◆ **Dataset content**:
--------
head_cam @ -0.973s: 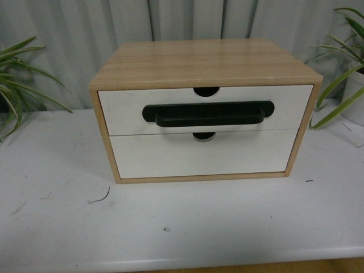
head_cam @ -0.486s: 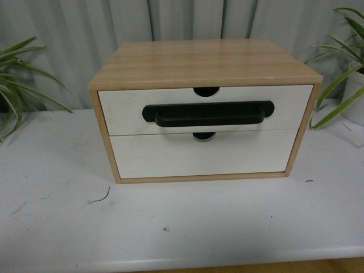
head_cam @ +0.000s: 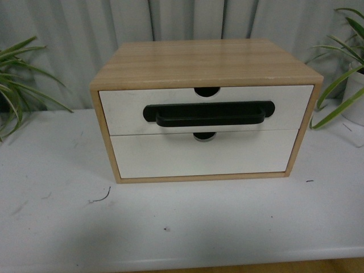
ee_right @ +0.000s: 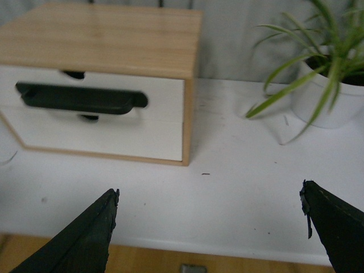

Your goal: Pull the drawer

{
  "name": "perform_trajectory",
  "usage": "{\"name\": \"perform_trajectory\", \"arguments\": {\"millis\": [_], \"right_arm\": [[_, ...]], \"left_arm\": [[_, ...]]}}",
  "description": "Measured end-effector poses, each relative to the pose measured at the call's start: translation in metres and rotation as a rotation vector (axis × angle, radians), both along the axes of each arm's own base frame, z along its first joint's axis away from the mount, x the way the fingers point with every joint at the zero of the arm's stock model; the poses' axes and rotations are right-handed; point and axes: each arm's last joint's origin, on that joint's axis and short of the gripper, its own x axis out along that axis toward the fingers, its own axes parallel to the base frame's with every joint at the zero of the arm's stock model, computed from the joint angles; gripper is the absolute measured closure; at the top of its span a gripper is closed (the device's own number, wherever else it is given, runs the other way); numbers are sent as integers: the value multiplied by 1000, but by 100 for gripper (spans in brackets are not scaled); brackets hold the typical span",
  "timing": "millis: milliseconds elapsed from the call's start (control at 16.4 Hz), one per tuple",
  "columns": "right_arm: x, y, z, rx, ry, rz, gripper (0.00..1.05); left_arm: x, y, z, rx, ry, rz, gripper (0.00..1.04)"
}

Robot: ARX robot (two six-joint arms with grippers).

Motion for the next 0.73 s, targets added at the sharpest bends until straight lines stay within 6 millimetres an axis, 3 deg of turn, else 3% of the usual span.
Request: {"name": "perform_trajectory", "arguments": {"millis": [304,547,730], "right_arm": [[56,4,18,-290,160,346,6],[97,15,13,-460,258,552,6],[124,20,7,-534,277,636,6]], "left_arm": [[65,-28,2,355,20,-268,7],[125,-44,-7,587,71,-386,7],[158,-56,-6,637,67,-409,7]]}}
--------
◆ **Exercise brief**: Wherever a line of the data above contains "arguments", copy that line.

◆ **Output for this exercise**:
  "usage": "{\"name\": \"perform_trajectory\", \"arguments\": {\"millis\": [_], \"right_arm\": [[_, ...]], \"left_arm\": [[_, ...]]}}",
Request: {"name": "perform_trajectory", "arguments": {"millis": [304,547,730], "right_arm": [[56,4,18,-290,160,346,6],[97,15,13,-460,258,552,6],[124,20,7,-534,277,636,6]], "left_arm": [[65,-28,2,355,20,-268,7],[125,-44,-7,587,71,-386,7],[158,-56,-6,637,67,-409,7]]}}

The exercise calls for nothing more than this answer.